§ **Aim of the task**: Among the lines below, the one containing "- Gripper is" opens the range and the one containing "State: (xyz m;" closes it. Print that range exactly, without the pictures.

§ **Dataset entries**:
* * * * *

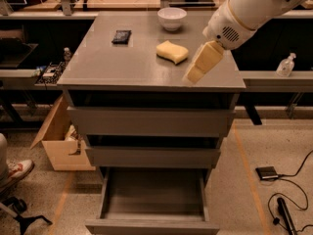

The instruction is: Place sponge into bottom drawer

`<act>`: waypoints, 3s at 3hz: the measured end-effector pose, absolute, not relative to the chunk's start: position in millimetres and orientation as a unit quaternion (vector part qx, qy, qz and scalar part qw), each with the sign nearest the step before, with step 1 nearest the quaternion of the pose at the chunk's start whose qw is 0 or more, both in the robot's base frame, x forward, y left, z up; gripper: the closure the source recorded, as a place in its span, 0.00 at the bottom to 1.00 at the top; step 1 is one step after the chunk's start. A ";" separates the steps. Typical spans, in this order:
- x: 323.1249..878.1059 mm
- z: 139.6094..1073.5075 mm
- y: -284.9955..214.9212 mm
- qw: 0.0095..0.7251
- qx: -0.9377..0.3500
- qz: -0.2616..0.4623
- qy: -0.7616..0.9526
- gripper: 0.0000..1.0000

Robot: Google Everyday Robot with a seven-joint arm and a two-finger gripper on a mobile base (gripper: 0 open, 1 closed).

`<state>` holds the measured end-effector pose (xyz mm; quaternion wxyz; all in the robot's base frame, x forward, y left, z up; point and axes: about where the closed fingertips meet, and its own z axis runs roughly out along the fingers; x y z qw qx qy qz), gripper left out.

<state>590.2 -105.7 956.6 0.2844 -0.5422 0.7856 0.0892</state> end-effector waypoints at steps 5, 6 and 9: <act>752.7 904.6 -155.8 0.401 -0.384 0.059 0.830 0.00; 778.8 880.3 -154.9 0.403 -0.362 0.079 0.837 0.00; 796.5 866.3 -110.2 0.397 -0.372 0.123 0.830 0.00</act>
Offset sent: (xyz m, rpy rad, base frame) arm 0.0968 -0.0442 -0.0063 0.0950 -0.1792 -0.2485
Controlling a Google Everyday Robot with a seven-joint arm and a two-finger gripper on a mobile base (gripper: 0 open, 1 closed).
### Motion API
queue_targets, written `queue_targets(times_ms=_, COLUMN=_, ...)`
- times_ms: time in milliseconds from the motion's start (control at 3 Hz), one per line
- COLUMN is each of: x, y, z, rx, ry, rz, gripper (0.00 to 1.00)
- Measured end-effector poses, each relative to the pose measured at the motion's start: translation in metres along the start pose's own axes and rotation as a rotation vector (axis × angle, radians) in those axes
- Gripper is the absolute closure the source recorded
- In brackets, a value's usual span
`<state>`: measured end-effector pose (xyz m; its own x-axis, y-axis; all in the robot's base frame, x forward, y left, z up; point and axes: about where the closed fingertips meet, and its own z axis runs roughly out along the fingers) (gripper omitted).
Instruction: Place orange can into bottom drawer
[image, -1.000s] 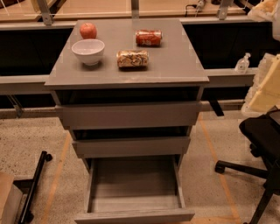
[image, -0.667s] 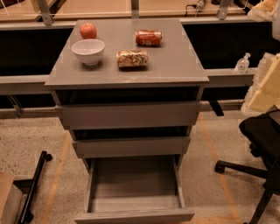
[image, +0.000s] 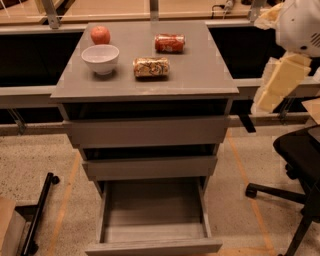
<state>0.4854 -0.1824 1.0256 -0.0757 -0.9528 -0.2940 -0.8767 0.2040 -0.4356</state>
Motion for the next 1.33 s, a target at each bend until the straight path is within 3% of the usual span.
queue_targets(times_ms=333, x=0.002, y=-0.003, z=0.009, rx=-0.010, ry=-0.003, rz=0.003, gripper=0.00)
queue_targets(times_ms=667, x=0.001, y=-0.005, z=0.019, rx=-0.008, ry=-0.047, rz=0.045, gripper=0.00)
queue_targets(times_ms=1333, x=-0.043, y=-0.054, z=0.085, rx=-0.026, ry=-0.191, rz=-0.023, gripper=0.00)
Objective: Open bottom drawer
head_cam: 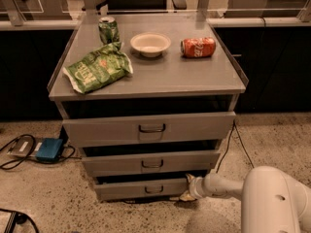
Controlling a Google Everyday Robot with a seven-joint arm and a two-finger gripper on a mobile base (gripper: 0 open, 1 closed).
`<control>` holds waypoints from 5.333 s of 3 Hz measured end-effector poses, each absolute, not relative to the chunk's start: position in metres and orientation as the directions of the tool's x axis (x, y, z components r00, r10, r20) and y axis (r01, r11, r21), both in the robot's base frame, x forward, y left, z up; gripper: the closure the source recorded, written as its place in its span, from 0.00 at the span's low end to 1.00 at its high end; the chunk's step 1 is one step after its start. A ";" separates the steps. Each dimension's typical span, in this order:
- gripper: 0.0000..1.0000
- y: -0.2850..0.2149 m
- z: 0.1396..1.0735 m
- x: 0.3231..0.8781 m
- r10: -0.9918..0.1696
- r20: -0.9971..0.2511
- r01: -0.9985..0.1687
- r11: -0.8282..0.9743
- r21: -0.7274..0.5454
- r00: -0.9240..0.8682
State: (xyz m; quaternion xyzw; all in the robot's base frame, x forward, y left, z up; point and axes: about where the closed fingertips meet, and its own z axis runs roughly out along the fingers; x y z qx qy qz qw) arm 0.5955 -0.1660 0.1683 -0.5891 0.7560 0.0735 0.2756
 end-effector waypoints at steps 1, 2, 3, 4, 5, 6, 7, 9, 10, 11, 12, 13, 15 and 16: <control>0.65 -0.166 0.168 0.596 -0.850 -0.503 -0.931 0.295 -0.214 -0.154; 0.89 -0.166 0.174 0.596 -0.850 -0.503 -0.931 0.295 -0.214 -0.154; 1.00 -0.169 0.181 0.596 -0.850 -0.503 -0.931 0.295 -0.214 -0.154; 1.00 -0.171 0.182 0.596 -0.850 -0.503 -0.931 0.295 -0.214 -0.154; 0.82 -0.171 0.182 0.596 -0.850 -0.503 -0.931 0.295 -0.214 -0.154; 0.58 -0.171 0.182 0.596 -0.850 -0.503 -0.931 0.295 -0.213 -0.154; 0.27 -0.171 0.182 0.596 -0.850 -0.503 -0.931 0.295 -0.213 -0.154; 1.00 -0.172 0.181 0.593 -0.850 -0.504 -0.933 0.291 -0.213 -0.150; 1.00 -0.172 0.180 0.588 -0.851 -0.506 -0.936 0.281 -0.211 -0.141; 1.00 -0.170 0.189 0.553 -0.848 -0.524 -0.950 0.220 -0.221 -0.074; 1.00 -0.170 0.190 0.553 -0.848 -0.524 -0.950 0.220 -0.221 -0.074; 0.97 -0.176 0.188 0.531 -0.842 -0.534 -0.951 0.222 -0.213 -0.077; 0.51 -0.176 0.188 0.531 -0.842 -0.534 -0.951 0.222 -0.213 -0.077; 0.28 -0.176 0.188 0.531 -0.842 -0.534 -0.951 0.222 -0.213 -0.077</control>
Offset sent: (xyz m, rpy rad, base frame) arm -0.1047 -0.0309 0.0226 -0.2033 0.3416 0.0523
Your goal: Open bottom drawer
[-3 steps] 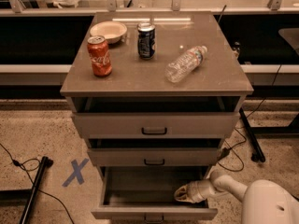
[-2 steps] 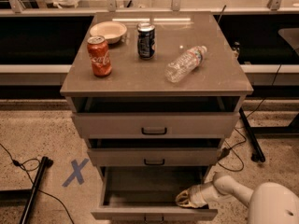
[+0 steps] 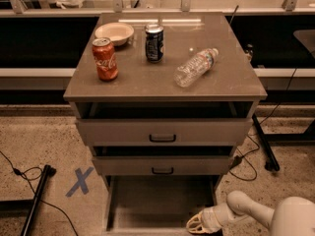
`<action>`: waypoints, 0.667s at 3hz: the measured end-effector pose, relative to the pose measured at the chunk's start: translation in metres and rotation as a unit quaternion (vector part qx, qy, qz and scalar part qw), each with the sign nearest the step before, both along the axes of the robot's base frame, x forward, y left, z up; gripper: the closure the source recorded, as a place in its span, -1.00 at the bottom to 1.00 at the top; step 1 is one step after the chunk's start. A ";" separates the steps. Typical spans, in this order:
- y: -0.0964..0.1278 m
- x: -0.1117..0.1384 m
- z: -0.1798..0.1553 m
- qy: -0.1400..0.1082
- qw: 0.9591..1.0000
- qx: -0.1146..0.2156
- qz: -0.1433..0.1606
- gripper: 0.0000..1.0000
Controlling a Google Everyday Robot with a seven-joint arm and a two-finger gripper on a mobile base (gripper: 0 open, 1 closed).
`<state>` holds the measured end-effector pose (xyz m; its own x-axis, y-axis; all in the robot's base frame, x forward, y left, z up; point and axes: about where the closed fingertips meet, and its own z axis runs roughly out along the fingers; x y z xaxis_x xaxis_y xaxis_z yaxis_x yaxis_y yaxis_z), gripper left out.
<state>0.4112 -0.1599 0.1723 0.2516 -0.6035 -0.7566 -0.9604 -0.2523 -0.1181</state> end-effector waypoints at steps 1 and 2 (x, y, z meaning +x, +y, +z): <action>0.002 -0.010 0.004 -0.001 1.000 0.008 0.010 1.00; 0.003 0.005 0.033 -0.018 0.999 0.042 -0.021 1.00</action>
Offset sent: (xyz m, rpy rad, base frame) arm 0.0294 -0.0013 0.0737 0.1719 -0.0853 -0.1413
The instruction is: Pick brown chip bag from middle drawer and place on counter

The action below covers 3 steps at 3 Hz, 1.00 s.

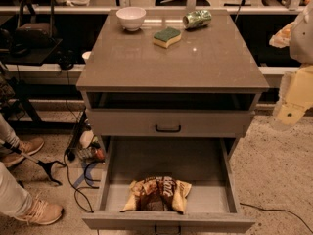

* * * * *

§ **Response to this exercise**:
- Gripper is the absolute closure the source recorded
- In brackets, a value's usual span
`<state>`: measured end-effector pose (xyz m; its own x-axis, y-axis; all in the robot's base frame, x forward, y left, z up; point and axes: about where the closed fingertips meet, and its own z axis runs roughly out along the fingers) (gripper omitted).
Instruction: Place orange can into bottom drawer
[image, -1.000s] 
[image, -0.667s] 
[image, +0.000s] 
<state>0.4854 -0.1824 1.0256 -0.0757 -0.9528 -0.2940 -0.8767 0.2040 -0.4356</state>
Motion for the next 1.33 s, a target at each bend until the straight path is within 3% of the usual span.
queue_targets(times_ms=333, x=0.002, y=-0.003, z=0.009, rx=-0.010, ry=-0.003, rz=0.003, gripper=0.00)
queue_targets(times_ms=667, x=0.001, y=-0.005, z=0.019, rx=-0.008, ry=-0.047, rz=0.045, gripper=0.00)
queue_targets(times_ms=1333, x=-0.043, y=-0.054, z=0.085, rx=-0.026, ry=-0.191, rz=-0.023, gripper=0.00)
Objective: Open bottom drawer
head_cam: 
Controlling a Google Everyday Robot with a seven-joint arm and a two-finger gripper on a mobile base (gripper: 0 open, 1 closed).
`<control>` holds waypoints from 5.333 s of 3 Hz measured end-effector poses, each absolute, not relative to the chunk's start: position in metres and orientation as the directions of the tool's x axis (x, y, z components r00, r10, r20) and y axis (r01, r11, r21), both in the robot's base frame, x forward, y left, z up; gripper: the closure the source recorded, written as its place in its span, from 0.00 at the span's low end to 1.00 at its high end; the chunk's step 1 is one step after its start. A ";" separates the steps. Each dimension's typical span, in this order:
- gripper: 0.0000..1.0000
- y: -0.2850..0.2149 m
- z: 0.1396..1.0735 m
- x: 0.3231..0.8781 m
- r10: -0.9918..0.1696
- r20: -0.9971..0.2511
- r01: -0.9985..0.1687
- r11: -0.8282..0.9743
- r21: -0.7274..0.5454
- r00: -0.9240..0.8682
State: (xyz m; quaternion xyzw; all in the robot's base frame, x forward, y left, z up; point and axes: about where the closed fingertips meet, and its own z axis runs roughly out along the fingers; x y z qx qy qz qw) arm 0.5955 -0.1660 0.1683 -0.5891 0.7560 0.0735 0.2756

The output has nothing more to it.